1 Ounce Of Polar Bear Liver Contains Enough Vitamin A To Kill You.

From the website: dietician.com

“…Vitamin A that if taken internally can be toxic, even fatal at levels of 100,000 IU per day. In fact, 1 ounce of polar bear liver contains enough retinol vitamin A to kill you.

I just wanted to warn anyone going to the Pole to stay away from the chopped liver.

[Eve drops the Polar Bear Liver Burger she was about to bite into and backs slowly away]

I’m certain that this will be news to the Inuit.

Come to think of it, I don’t actually know of anyone who eats nanuq. Mind you, they eat everything else, so who knows?

From Inuit Tapiriit Kanatami:

I heard about this in an anthro class. Vitamin A poisoning is a nasty way to die.

Hmm…how odd this topic shoud arise. What fork do you use for polar bear liver?

I’m perfectly willing to be proven wrong, but if someone will, please:

post the scientific study that confirms this piece of scarelore. I call bullshit until someone posts the study. Don’t give me opinions. Give me facts.

Again, I won’t be surprised if it’s based in fact. But it’s a web factoid until you point me to the original study.

I’m curious how you would find the original study? I can find “official” sites like this that mention the fact, but not where they got it from. Isn’t it bad to eat seal liver as well for the same reason?

I know dog liver can poison you, but no idea where you could find the firm data on that either. Other then people dying from it. :smiley:

Gulo. Excellent example. You posted a site that appears to be credible but is merely a private web-site It presents facts which are from the “U. S. Fish and Wildlife Service.” But then, half way through, they post the polar bear factoid under the heading of Additional Facts from “Wild Mammals of North America”

So, who actually produced that study?

This site (complete with – ugh – music, so you might want the sound off), has some figures, but no indication of where they come from, either.

From this site on Accutane, is the following:

It may have come from a study, Vitamin A poisoning in adults, pubished in JAMA, 1954, by A Gerber, AP Raab , and AE Sobel.
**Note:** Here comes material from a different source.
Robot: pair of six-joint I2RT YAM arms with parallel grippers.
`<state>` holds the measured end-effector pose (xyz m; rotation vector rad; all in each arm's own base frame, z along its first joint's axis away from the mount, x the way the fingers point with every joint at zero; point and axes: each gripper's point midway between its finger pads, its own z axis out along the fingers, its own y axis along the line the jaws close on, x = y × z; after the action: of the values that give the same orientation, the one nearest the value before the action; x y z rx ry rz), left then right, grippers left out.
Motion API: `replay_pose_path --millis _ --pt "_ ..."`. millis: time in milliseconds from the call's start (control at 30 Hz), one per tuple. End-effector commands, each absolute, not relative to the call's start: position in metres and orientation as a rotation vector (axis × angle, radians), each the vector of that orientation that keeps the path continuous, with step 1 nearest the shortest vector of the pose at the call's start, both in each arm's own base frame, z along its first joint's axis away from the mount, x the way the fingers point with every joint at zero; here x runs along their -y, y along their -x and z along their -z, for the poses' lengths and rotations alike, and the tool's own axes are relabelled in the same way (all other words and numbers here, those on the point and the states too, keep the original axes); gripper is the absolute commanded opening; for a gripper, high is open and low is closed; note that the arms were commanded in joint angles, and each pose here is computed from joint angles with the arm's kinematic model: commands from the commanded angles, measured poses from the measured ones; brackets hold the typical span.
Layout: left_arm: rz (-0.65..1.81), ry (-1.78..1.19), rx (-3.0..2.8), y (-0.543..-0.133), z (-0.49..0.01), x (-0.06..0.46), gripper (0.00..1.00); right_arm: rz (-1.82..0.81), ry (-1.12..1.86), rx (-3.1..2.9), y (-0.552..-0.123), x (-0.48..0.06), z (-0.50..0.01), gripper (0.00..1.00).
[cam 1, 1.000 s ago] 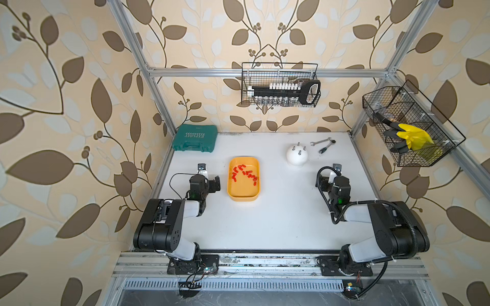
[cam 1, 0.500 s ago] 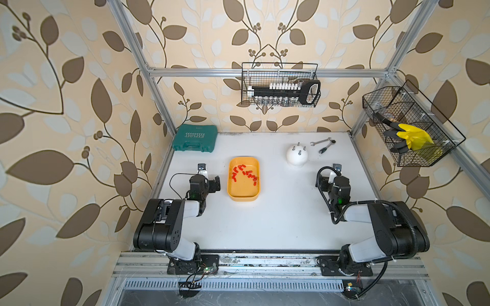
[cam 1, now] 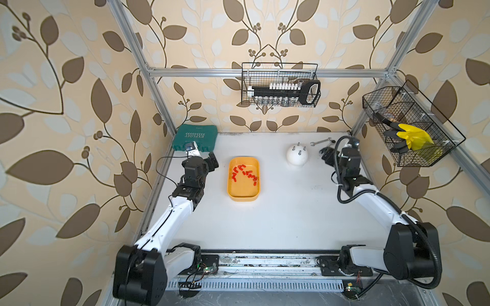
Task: Cover the protruding screws with screw protection sleeves
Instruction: Move the plastic shell to the center of the board.
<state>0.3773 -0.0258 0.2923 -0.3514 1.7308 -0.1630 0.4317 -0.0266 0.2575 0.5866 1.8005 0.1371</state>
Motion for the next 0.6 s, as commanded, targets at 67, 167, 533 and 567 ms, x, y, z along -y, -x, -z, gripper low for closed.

samclem - just out of curiosity - honestly not trying to pick a fight - why do you care to “call bullshit” or insist on a cite? Were you planning to eat polar bear liver sometime soon?

He’s got a freezer full of the stuff, and his plans for a big weekend BBQ are in jeopardy, give him a break, he’s expecting 2 dozen guests tomorrow and dosen’t want to have to run out to the store in the morning. :stuck_out_tongue:

http://www.roystonclinic.com/cancerprevention.htm

I’ve read this in a coupole of books I have to - about the bears, anyway, not aboutthe husky dogs.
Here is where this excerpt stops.